Additionally, every call has a deadline, set explicitly by the caller; or implicitly by the system. And when a response does not materialize before the deadline (whether because the callee did not produce one; or because the response got dropped) the subnet always generates and delivers a timeout reject response.
Similarly to small guaranteed-response messages, canisters would be guaranteed a quota of 50 concurrent best-effort calls, complemented by an optimistically shared pool of 5M calls.
How to use the new message types
Canisters will continue using the async-await programming model, with no structural changes required. Switching between “guaranteed response messages ”, “small guaranteed-response messages” and “best-effort messages” could be as simple as e.g. defaulting to “guaranteed response messages” (for backwards compatibility) and calling with_size_limit(1024)
or with_timeout(duration)
, respectively, when building a request; or setting a global flag for all of a canister’s outgoing calls (details TBD).

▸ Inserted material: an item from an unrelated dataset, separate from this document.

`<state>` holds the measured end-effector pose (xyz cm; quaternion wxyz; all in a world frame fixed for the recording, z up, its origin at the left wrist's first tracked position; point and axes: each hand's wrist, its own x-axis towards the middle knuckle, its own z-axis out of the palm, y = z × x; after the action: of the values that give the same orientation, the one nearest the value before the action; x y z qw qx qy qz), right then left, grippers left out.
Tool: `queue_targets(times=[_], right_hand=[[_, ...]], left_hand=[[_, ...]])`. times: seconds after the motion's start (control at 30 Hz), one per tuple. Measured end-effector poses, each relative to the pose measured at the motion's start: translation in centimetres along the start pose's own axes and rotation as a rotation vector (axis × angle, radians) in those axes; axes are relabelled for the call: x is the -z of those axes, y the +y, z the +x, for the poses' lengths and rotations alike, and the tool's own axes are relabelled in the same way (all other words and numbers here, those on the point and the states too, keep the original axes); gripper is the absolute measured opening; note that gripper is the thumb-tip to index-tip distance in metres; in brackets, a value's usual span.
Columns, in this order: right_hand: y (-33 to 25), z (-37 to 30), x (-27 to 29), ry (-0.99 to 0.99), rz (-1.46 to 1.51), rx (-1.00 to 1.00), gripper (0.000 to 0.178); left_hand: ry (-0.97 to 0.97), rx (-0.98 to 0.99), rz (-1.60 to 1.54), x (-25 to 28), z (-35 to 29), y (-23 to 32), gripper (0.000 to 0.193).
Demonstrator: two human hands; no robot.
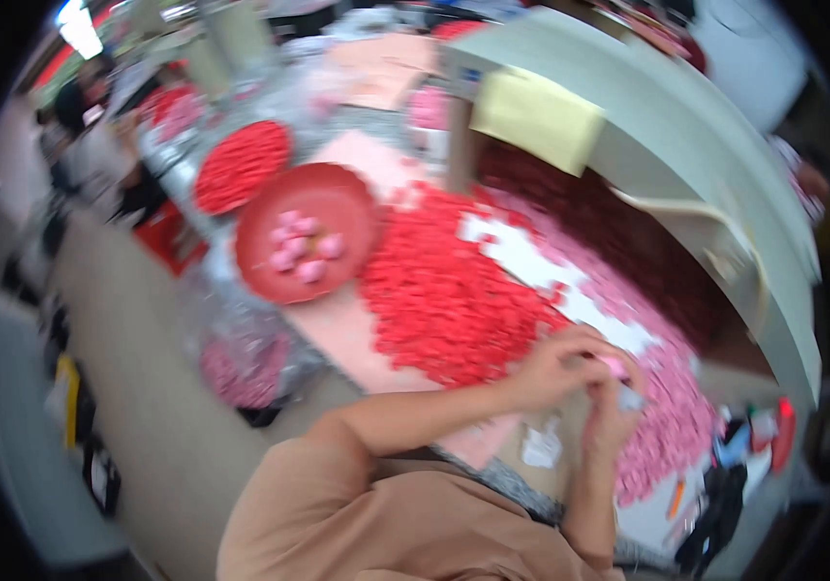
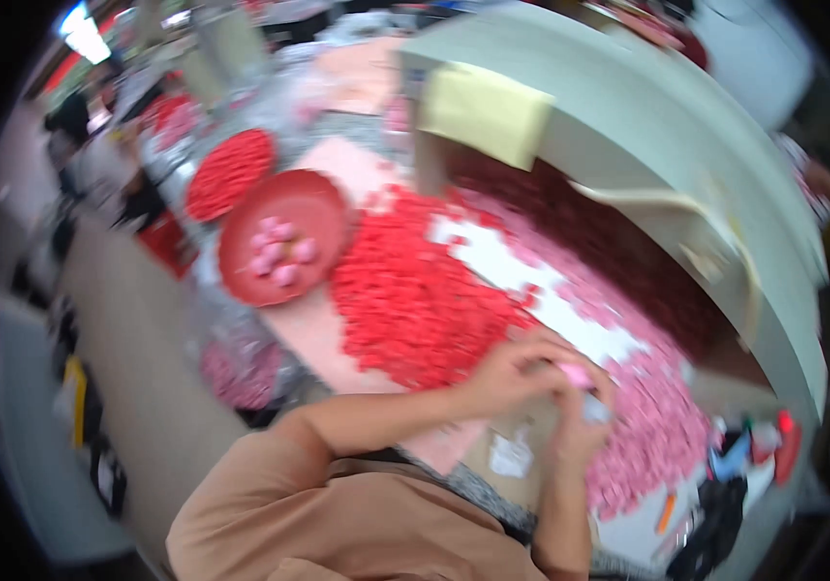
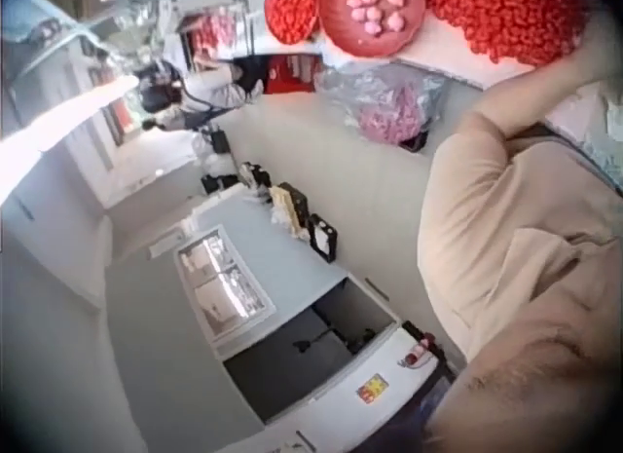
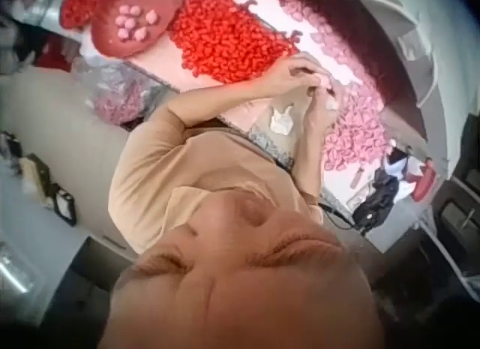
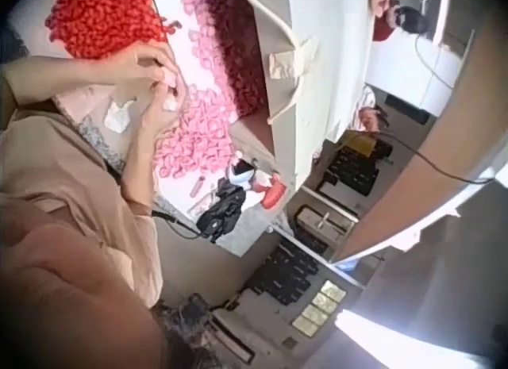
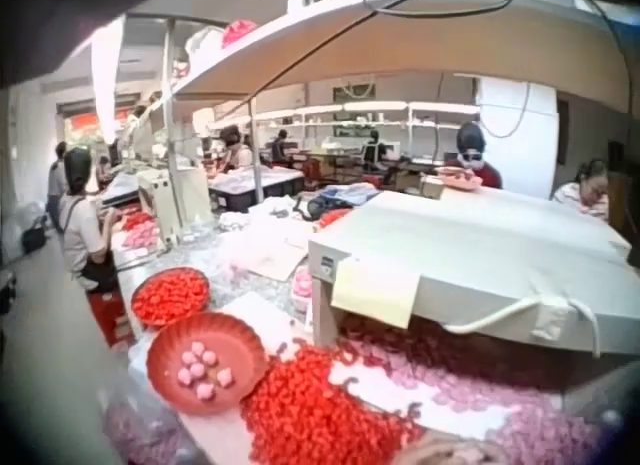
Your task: Assemble small pink and red rubber components using a handheld dispenser tool at a factory workbench.
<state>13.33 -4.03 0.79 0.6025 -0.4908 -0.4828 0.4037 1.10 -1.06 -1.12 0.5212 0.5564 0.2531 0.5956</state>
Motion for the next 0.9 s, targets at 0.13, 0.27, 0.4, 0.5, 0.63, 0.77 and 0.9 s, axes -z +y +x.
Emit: queue_targets(times=[0.13,0.27,0.4,0.5,0.63,0.77,0.9], right_hand=[[1.8,0.7,0.3,-0.116,0.047,0.018,0.028],[0.8,0.8,1.1,-0.068,0.138,-0.052,0.028],[0.7,1.3,2.0,-0.135,0.448,-0.302,0.029],[0.6,1.7,2.2,-0.085,0.668,-0.469,0.031],[0.7,2.0,2.6,-0.174,0.885,-0.636,0.028],[0.4,1.9,2.7,-0.226,0.769,-0.700,0.029],[0.4,1.9,2.6,-0.273,0.747,-0.696,0.031]], left_hand=[[0.017,0.080,-0.091,0.7,-0.1,0.0,0.024],[-0.022,0.101,-0.087,-0.2,0.7,-0.1,0.023],[-0.061,0.110,0.028,-0.3,1.1,0.0,0.026],[-0.092,0.212,0.045,-0.1,1.6,0.5,0.031],[-0.128,0.232,0.013,0.7,1.2,-0.5,0.032],[-0.192,0.132,0.133,1.1,1.6,-0.4,0.035],[-0.321,0.022,0.277,1.5,1.9,-0.1,0.038]])
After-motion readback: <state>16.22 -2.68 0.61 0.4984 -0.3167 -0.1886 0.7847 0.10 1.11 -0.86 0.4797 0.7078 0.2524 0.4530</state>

There will likely also be a need for global flags or per-canister-method annotations to signal which message types a canister is willing to accept (details TBD).
What’s in It for Me?
A predictable environment in terms of messaging, responsiveness, scalability, fairness, upgradeable canisters, safe interactions with untrusted canisters and malicious subnets. Eventually, sensible retries.
In a bit more detail:
- For both new message types, per-canister quotas ensure that canisters can operate in a predictable environment in terms of how many messages they can reliably send and receive.
- For best-effort messages we additionally have that:
- Subnet-generated timeout rejects ensure bounded response times; make it safe to interact with untrusted canisters and malicious subnets; and allow canister upgrades at all times.

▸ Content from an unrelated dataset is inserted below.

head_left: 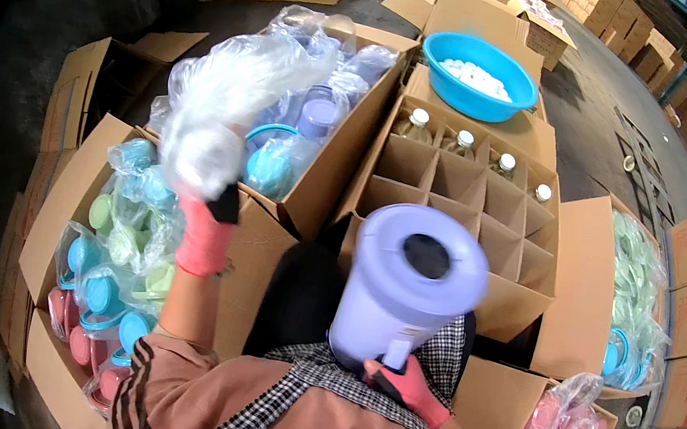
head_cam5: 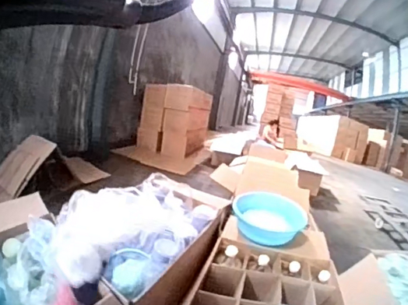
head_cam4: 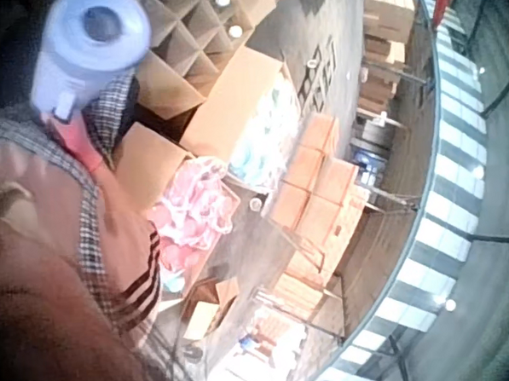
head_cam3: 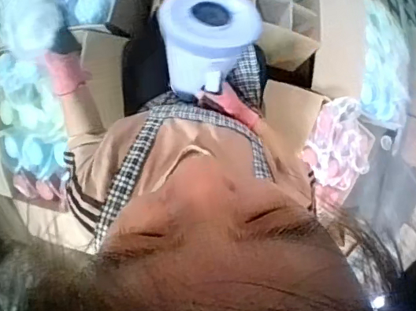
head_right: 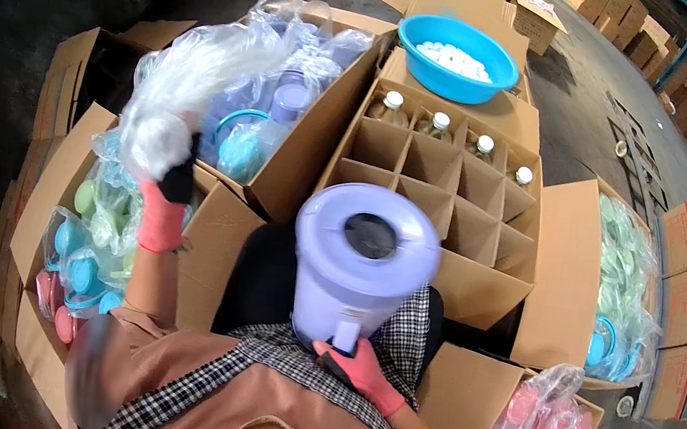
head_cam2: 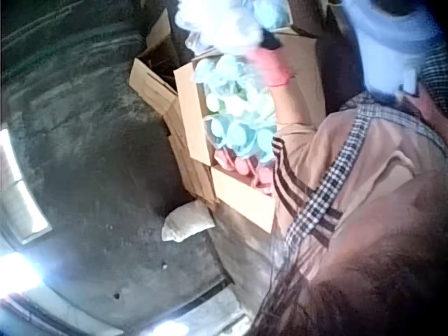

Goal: The person sits on the floor in a warehouse and packs plastic pitchers into cardboard boxes. They remove pitchers from plastic bags, inspect them, and place them into boxes. The person also handles the lids and inner components of the pitchers, ensuring they are assembled correctly before placing them into the packaging.

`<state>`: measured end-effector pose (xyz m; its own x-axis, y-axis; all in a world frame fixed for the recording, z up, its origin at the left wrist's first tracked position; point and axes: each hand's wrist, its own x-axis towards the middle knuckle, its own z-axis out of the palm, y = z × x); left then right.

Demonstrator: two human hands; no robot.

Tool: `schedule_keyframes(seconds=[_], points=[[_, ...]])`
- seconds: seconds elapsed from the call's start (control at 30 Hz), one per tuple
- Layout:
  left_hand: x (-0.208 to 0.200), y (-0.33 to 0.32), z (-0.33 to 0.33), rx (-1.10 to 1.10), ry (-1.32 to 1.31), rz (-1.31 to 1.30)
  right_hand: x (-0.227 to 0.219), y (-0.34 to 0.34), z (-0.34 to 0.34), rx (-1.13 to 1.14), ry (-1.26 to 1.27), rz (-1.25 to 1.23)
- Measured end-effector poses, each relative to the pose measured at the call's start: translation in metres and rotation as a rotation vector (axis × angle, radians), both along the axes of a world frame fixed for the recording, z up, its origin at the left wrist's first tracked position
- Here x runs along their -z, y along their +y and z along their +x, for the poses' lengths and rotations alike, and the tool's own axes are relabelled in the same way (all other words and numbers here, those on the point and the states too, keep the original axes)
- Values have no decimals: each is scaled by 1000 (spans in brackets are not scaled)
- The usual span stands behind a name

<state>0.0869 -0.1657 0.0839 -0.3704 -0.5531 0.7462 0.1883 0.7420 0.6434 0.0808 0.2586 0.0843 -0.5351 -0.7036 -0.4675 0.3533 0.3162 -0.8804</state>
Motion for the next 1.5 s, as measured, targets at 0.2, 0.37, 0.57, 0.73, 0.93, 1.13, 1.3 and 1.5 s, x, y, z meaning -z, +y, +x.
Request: schedule_keyframes(seconds=[0.2,0.37,0.57,0.73,0.93,1.13,1.3,1.5], points=[[39,71,20,177,-28,-407,-11,-9,-17,-257,148,265],[-64,147,45,259,-166,-545,-130,-9,-32,300,221,-392],[-77,172,54,644,-577,-487,-133,-79,-53,409,528,-166],[-54,135,65,451,-95,294,-114,-49,-91,547,506,-368],[-40,129,28,156,-225,-182,-131,-81,-76,493,166,-367],[-105,143,-8,249,209,706,-135,-43,-88,676,1090,-472],[-123,192,24,254,-98,-684,-152,-53,-36,-53,1085,-114],[-84,189,15,984,-359,3,-136,-24,-52,15,181,-368]])
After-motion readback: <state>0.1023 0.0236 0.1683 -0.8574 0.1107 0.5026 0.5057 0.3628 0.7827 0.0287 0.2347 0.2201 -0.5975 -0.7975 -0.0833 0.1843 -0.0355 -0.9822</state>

- The lack of response reservations allows applications to handle orders of magnitude more concurrent calls; reduces storage use; and reduces the overhead of simulating one-way messages.
- The possibility of dropping messages allows for graceful degradation under heavy load and provides the opportunity for fair load shedding (e.g. when a canister uses more than its fair share of XNet bandwidth).
- Callers’ ability to enforce deadlines means that (within the context of best-effort calls) it would be acceptable for the system to provide a
sleep
primitive. Providing sensible retries with back-off.
Conclusion & Next Steps
The new extensions to the messaging model will provide an environment canisters are able to rely on, and, hence, make it easier to implement reliable and/or consistent cross-canister applications.
We will keep working on the interface details and follow up as soon as they are worked out. With that in place, the goal is to start working on a first iteration towards an MVP in the replica; and expose it in Motoko and the Rust CDK.
Further work can be prioritized based on real-world needs: besides completing the vision outlined in this post, we believe that there will be demand for fair load shedding; a sleep
API; rejecting pending calls on stop; dropping the payloads of expired messages from blocks; bidding for message priority; etc.